BY BOZZA
Like many decisions made by the National Selection Panel this summer, Mitch Marsh’s recall to the Australian team for the Third Ashes Test was greeted with a great deal of head shaking amongst the Australian cricket loving public. Replacing a player with a test average of 47, and with a number of other players performing better than him in the Sheffield Shield, it was a selection that appeared unwarranted on face value.
The first two days of the Test did little to dissuade this feeling, bowling just nine overs in England’s First Innings seeming to make a mockery of the NSP’s reasoning that they required a fifth bowler on the WACA pitch. It meant that when his brother was dismissed early on Day 3, he strode to the wicket with his team in a little trouble and with the worst record of a number six batsman in the history of Test Cricket. Whether he deserved to be in the position or not, an opportunity to produce a career defining innings was in front of him.
“I’ve had eight or nine months to change a few things with my batting and I think that’s working. Probably more [change] on the mental side, being able to deal with the pressures of batting for long periods of time is something I really wanted to work on and I feel like my game is in a really good place right now.”
Mitch Marsh – CricInfo 07.12.17
As confident as he may have been pre-match, he would have been excused if he had a few nerves as he took guard for the first time with his team still 155 runs behind England’s First Innings total. If he was though, he hid it well as he went to work with his captain Steve Smith.
Those with an unkind leaning might suggest that the pitch was still a good one and the English bowling attack was far from it’s threatening best but to do so would ignore the fact that four of his team mates before him failed to prosper in the same conditions. It also disregards his dominating the run-scoring within his partnership with Smith. The Aussie skipper is in rare form and was well on top of the bowlers when Marsh strode the crease but when the pair departed the field for tea, he had scored just 66 of the 173 runs scored in their partnership.
Four balls before tea brought a moment for Marsh that he will never forget. Stuart Broad overpitched outside off-stump and Marsh pounced with a powerful square drive. With the destination of the ball in no doubt, Marsh celebrated his hundred long before it reached the boundary. It was a moment no doubt made the more special by the roar of his home crowd he seemed to enjoy the moment almost as much as the 26-year old himself.

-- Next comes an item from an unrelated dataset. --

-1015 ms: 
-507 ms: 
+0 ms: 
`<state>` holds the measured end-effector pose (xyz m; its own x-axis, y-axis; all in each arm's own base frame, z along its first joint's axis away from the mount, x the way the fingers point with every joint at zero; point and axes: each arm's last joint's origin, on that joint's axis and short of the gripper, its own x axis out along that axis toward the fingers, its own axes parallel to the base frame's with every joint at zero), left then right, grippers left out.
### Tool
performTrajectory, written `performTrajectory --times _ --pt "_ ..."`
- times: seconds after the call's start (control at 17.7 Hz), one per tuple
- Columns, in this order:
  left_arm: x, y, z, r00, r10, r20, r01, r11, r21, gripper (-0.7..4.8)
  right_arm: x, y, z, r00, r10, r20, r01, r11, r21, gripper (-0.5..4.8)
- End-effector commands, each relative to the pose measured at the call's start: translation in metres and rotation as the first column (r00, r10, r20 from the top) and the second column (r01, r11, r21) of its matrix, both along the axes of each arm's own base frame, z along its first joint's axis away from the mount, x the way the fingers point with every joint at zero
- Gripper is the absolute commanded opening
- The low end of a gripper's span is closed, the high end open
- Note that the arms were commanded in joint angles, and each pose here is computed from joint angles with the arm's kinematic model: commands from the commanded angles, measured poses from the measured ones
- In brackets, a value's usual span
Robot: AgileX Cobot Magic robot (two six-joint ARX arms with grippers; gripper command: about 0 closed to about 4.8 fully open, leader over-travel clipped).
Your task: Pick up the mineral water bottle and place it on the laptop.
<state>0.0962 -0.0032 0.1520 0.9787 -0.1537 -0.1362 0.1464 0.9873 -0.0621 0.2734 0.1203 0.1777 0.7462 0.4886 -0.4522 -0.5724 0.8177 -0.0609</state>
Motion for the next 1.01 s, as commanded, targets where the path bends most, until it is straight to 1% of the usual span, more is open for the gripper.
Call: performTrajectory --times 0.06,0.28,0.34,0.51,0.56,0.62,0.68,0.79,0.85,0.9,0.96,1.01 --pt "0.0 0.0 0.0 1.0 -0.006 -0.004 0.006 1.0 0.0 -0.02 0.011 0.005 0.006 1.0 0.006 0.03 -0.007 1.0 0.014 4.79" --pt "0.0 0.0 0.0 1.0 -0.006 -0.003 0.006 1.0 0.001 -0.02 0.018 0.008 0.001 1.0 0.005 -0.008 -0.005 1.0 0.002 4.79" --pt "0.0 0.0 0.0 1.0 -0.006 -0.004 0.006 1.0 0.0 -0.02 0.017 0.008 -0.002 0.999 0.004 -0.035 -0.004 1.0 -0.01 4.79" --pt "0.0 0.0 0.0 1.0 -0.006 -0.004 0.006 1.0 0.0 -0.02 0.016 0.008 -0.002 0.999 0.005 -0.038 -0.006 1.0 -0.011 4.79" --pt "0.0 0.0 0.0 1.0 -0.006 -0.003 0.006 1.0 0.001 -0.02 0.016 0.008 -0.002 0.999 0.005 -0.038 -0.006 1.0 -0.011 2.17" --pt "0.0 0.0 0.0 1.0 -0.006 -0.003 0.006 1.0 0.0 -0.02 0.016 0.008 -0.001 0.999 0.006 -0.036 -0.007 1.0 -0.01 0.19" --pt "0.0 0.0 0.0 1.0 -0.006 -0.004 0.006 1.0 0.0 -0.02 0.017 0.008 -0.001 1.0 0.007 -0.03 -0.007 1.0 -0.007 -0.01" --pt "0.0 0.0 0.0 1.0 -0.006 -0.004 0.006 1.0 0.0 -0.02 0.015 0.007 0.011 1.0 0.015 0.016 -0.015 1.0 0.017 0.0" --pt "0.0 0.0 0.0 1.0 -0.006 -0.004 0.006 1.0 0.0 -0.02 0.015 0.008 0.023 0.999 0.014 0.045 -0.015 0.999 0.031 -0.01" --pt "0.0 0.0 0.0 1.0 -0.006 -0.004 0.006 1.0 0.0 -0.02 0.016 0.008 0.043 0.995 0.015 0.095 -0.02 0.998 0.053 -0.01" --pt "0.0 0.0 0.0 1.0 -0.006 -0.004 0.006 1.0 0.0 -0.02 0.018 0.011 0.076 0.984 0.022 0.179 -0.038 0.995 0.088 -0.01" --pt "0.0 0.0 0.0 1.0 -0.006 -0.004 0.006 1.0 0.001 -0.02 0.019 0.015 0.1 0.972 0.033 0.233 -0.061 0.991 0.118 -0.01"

Allowing him his moment of celebration, Smith congratulated Marsh before urging him to bring his mind back to the job of helping him build a large lead for Australia. It will be sage advice not just for the remainder of this innings but those that lie ahead of him. Marsh needs to enjoy this moment of glory and the confidence it brings but he has merely shown he has the ability to bat six for Australia. It is only consistent reproductions of these efforts that will ensure that the number six position remains his.
If he can do just that, this innings at the WACA will be remembered as the moment Australia found itself the all-rounder it has sought for desperately since Freddy Flintoff stole the Ashes away in 2005.